Exercise:
Where "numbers" appears in a line of the entries below, that line should be copied.

Dataset entries

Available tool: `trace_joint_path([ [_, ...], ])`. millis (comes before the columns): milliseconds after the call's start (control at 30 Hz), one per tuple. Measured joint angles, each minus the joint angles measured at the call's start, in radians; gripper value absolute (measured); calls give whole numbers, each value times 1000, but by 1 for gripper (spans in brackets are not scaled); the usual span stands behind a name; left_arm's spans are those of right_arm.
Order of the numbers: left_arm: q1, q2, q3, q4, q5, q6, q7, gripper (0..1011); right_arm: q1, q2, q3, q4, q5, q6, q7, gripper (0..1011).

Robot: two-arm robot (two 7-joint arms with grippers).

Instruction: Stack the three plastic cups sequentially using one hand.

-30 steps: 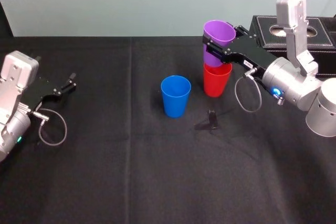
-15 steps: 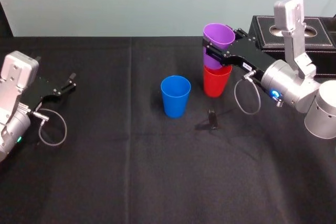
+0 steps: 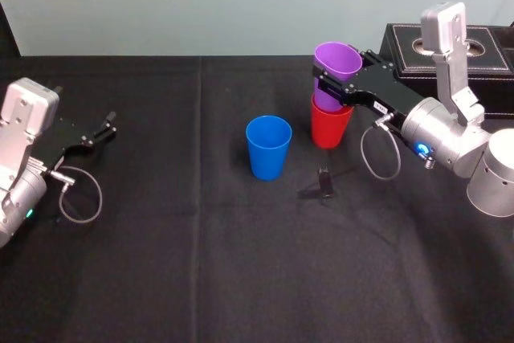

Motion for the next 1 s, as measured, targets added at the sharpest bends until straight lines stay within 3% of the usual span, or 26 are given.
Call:
trace_joint_path([
  [1000, 0, 0, 0, 0, 0, 0, 0, 1005, -1, -26, -2, 88, -25, -48, 9, 726],
])
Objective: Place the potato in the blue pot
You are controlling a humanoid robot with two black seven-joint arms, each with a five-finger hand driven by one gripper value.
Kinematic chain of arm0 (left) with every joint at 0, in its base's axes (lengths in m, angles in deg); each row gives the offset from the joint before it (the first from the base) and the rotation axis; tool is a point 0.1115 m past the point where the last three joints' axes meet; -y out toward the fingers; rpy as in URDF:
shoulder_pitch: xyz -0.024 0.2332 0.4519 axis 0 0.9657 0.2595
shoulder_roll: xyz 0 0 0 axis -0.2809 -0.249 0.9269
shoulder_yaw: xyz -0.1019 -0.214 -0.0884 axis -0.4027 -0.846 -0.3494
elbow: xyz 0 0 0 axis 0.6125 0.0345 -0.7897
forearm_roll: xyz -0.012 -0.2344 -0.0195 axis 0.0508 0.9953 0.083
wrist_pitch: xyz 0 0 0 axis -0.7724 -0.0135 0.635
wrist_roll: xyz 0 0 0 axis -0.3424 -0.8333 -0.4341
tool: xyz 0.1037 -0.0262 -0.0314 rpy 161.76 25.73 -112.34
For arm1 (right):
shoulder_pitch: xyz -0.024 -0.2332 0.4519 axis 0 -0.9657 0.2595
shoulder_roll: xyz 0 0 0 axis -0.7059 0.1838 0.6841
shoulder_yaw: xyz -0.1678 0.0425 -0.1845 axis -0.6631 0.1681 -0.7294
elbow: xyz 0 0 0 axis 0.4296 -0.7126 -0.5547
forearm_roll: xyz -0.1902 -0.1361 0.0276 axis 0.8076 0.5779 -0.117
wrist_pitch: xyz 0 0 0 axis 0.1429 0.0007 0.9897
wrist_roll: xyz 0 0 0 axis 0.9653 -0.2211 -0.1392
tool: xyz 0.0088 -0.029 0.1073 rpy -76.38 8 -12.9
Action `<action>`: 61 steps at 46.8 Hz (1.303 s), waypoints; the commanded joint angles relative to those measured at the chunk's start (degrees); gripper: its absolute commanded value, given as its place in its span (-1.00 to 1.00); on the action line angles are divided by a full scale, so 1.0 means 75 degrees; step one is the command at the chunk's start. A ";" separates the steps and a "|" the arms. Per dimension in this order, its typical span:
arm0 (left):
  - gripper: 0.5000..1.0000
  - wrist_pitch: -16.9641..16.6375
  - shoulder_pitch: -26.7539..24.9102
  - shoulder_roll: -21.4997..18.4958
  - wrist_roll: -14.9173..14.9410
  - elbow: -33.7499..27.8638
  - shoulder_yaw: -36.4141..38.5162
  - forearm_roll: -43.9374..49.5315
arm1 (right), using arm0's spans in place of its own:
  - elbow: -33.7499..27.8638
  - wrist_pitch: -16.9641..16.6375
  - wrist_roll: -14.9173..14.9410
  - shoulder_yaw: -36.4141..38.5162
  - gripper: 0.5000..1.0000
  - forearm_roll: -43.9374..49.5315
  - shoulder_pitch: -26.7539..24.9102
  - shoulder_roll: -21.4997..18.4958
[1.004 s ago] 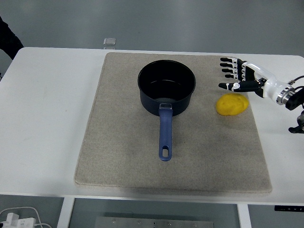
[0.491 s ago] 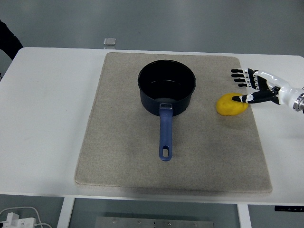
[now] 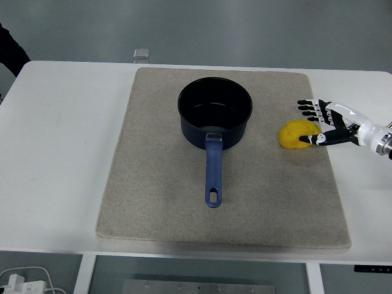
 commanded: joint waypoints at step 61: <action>0.99 -0.0001 0.0000 0.0000 0.0000 0.0000 0.0000 -0.0001 | 0.0258 0.0429 0.0439 0.0037 -1.00 0.0312 -0.0476 -0.0160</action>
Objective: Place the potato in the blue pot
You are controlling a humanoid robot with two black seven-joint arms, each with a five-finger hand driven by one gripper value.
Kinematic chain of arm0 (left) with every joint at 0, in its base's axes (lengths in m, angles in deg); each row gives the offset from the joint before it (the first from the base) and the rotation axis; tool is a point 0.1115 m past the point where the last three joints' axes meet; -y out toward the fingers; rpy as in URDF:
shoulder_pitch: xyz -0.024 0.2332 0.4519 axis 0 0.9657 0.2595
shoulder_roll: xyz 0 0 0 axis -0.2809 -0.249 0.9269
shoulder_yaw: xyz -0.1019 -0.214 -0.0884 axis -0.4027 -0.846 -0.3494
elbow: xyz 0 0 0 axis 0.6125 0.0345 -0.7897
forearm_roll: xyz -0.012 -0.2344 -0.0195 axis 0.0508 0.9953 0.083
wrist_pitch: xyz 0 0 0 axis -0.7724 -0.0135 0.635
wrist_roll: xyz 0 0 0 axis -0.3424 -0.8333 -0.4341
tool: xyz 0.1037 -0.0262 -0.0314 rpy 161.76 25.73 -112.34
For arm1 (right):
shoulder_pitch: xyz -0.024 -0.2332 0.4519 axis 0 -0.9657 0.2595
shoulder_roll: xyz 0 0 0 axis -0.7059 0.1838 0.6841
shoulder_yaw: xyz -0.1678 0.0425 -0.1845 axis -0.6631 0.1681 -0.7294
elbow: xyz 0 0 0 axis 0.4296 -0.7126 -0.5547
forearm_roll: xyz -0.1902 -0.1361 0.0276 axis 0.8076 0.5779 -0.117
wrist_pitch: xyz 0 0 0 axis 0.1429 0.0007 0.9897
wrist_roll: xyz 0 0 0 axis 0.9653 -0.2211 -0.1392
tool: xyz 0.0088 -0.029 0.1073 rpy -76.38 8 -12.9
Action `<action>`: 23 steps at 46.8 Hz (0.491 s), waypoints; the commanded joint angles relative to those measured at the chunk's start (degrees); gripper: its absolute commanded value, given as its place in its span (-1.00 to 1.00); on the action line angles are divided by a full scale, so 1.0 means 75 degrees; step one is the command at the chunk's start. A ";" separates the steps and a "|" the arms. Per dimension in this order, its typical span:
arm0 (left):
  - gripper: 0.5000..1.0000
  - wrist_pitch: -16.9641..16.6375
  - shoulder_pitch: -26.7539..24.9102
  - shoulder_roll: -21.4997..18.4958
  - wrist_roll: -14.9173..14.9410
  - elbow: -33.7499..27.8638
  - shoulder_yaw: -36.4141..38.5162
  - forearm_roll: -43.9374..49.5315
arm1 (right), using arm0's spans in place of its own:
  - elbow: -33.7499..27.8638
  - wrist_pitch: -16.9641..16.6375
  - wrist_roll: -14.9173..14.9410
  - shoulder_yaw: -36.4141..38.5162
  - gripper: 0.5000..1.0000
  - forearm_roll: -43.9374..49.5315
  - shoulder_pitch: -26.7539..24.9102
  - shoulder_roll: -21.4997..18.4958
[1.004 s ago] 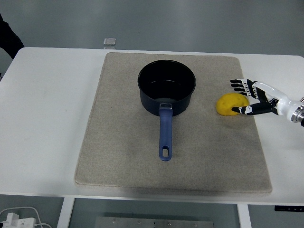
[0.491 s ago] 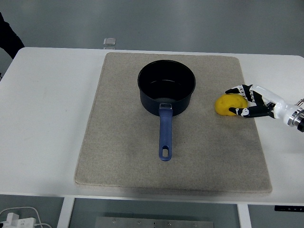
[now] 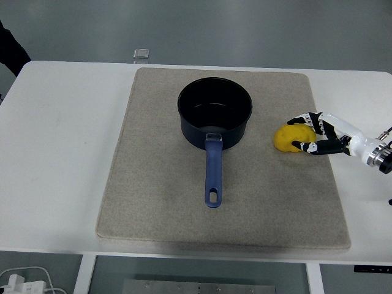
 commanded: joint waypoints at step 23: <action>0.99 0.0005 -0.0001 0.0000 0.0000 -0.0012 0.0000 -0.0010 | 0.0172 0.0018 0.0002 0.0106 -1.00 -0.0014 0.0419 0.0233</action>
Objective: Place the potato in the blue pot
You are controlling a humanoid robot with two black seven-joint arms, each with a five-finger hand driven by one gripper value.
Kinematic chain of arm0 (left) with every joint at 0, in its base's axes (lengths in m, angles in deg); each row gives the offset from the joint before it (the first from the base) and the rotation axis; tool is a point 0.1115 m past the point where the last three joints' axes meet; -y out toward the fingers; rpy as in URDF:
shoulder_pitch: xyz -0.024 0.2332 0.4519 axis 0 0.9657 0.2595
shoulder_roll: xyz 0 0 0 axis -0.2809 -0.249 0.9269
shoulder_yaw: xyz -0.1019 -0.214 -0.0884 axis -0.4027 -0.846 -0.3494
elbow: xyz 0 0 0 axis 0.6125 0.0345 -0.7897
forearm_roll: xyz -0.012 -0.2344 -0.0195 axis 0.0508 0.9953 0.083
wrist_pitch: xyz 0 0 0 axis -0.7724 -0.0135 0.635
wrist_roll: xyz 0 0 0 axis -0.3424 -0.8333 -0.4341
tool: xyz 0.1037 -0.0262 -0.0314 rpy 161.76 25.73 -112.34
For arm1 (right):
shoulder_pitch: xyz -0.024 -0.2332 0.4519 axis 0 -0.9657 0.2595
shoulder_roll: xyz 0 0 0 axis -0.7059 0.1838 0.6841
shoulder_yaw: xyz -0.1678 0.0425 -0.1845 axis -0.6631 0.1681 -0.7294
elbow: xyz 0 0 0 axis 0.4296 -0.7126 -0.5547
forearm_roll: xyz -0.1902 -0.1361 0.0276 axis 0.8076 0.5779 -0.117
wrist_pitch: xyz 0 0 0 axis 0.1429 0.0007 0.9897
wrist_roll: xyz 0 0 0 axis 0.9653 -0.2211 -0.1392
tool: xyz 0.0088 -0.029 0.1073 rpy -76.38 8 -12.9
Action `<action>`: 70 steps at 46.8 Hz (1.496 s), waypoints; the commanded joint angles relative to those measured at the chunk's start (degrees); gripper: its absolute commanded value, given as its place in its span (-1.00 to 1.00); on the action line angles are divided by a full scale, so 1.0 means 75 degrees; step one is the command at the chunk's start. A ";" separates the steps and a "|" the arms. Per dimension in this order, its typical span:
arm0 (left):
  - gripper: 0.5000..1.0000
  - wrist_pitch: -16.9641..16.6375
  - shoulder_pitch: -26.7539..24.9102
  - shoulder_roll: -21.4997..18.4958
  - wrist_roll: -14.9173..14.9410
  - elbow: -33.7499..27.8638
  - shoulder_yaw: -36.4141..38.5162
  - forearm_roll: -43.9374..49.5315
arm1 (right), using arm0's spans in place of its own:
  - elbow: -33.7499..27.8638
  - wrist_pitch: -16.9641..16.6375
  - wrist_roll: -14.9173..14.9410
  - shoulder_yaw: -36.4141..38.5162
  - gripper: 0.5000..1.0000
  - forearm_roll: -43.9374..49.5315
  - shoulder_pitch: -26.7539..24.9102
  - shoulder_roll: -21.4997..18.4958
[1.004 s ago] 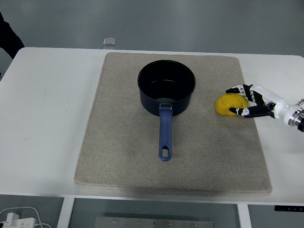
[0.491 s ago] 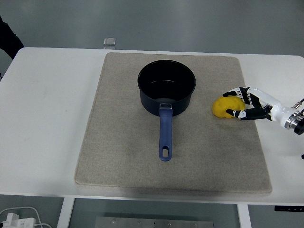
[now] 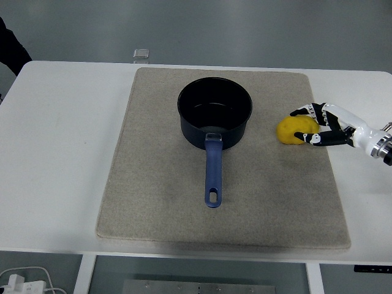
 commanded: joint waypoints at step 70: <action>0.99 -0.0002 -0.0012 0.0000 0.0000 -0.0001 0.0000 -0.0007 | -0.1777 0.0244 -0.0151 -0.0891 -1.00 -0.0330 0.2206 -0.3183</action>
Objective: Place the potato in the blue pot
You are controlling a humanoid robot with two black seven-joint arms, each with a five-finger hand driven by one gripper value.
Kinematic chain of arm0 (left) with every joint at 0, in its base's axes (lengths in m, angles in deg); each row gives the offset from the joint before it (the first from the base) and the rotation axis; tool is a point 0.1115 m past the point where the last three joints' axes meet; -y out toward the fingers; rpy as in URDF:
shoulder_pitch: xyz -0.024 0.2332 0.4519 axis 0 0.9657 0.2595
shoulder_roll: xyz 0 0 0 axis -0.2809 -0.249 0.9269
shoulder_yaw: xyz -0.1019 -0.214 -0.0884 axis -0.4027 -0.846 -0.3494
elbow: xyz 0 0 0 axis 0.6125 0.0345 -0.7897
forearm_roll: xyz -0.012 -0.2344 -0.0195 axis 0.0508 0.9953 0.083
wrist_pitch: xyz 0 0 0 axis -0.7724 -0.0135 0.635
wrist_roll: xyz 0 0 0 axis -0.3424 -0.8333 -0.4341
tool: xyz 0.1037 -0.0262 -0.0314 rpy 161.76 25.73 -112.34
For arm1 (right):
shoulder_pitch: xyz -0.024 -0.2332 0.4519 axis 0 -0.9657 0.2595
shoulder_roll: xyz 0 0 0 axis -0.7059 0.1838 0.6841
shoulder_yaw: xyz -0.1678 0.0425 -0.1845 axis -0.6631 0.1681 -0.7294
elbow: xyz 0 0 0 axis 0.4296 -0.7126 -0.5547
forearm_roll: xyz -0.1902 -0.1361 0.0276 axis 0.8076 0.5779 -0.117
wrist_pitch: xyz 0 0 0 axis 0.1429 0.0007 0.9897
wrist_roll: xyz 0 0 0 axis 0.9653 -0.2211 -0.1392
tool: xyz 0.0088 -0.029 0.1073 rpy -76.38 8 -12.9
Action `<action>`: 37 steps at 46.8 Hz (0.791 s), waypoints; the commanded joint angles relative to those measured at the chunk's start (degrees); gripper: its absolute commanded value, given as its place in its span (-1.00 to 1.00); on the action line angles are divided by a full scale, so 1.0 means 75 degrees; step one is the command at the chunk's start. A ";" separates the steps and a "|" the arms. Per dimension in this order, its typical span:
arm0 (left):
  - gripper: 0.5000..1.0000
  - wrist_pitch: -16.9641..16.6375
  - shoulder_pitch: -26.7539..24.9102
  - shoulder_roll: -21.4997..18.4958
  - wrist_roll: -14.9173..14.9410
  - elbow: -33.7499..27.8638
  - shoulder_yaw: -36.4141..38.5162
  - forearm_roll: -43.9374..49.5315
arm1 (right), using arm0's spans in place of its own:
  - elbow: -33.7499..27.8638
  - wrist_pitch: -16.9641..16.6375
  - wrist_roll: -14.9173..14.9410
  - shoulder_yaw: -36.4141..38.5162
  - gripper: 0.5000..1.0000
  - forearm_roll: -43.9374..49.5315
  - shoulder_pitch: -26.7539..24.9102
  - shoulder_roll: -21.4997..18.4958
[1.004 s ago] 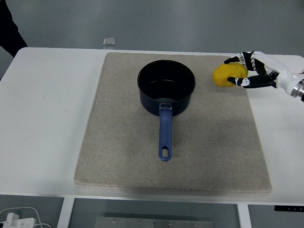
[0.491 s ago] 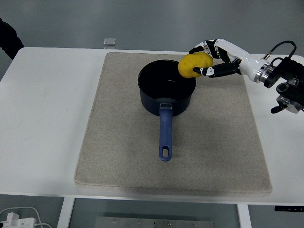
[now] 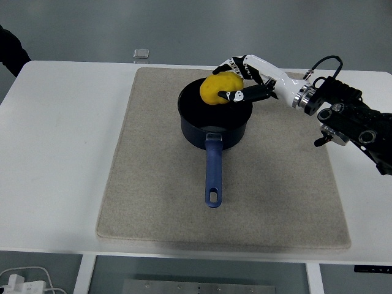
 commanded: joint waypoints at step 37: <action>0.99 0.0002 -0.0002 0.0000 -0.0001 0.0018 0.0000 0.0002 | -0.0222 0.0112 0.0012 0.0160 0.47 -0.0428 -0.0342 -0.0314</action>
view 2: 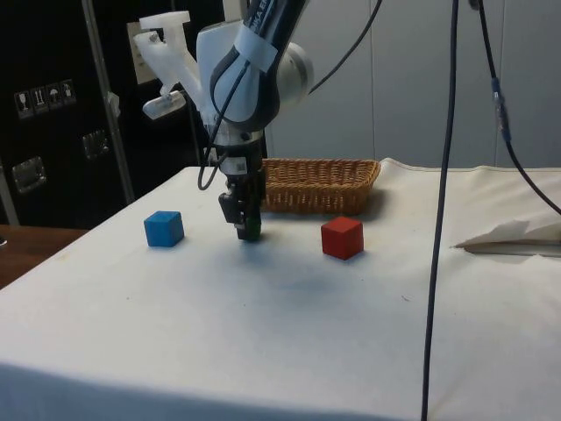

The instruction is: Place all non-red objects into the basket.

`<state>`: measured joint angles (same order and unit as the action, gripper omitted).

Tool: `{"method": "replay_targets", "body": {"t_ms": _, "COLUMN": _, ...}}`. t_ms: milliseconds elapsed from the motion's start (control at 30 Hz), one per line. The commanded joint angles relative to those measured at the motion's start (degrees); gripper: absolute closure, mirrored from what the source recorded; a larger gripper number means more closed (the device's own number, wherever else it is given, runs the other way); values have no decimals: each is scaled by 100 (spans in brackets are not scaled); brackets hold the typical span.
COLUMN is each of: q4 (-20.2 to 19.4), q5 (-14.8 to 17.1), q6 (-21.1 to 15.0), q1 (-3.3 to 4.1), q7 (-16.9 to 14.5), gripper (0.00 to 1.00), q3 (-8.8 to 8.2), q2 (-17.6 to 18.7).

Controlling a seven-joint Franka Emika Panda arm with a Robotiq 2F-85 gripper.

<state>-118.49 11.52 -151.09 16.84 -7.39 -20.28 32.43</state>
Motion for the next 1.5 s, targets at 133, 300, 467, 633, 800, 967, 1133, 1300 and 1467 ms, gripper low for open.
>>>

Solution below:
Available tool: `trace_joint_path([ [_, ...], ])`. millis (comes before the columns): milliseconds after the call's start (control at 30 Hz), one per tuple. Measured joint angles, each minus the joint angles measured at the call's start, in radians; gripper value absolute (measured); calls give whole numbers, each value times 1000, but by 1 for gripper (spans in brackets are not scaled); the usual span stands behind a name; left_arm's spans are those of right_arm.
Order of the numbers: left_arm: q1, q2, q3, q4, q5, q6, q7, gripper (0..1011); right_arm: q1, q2, q3, q4, q5, q6, q7, gripper (0..1011).

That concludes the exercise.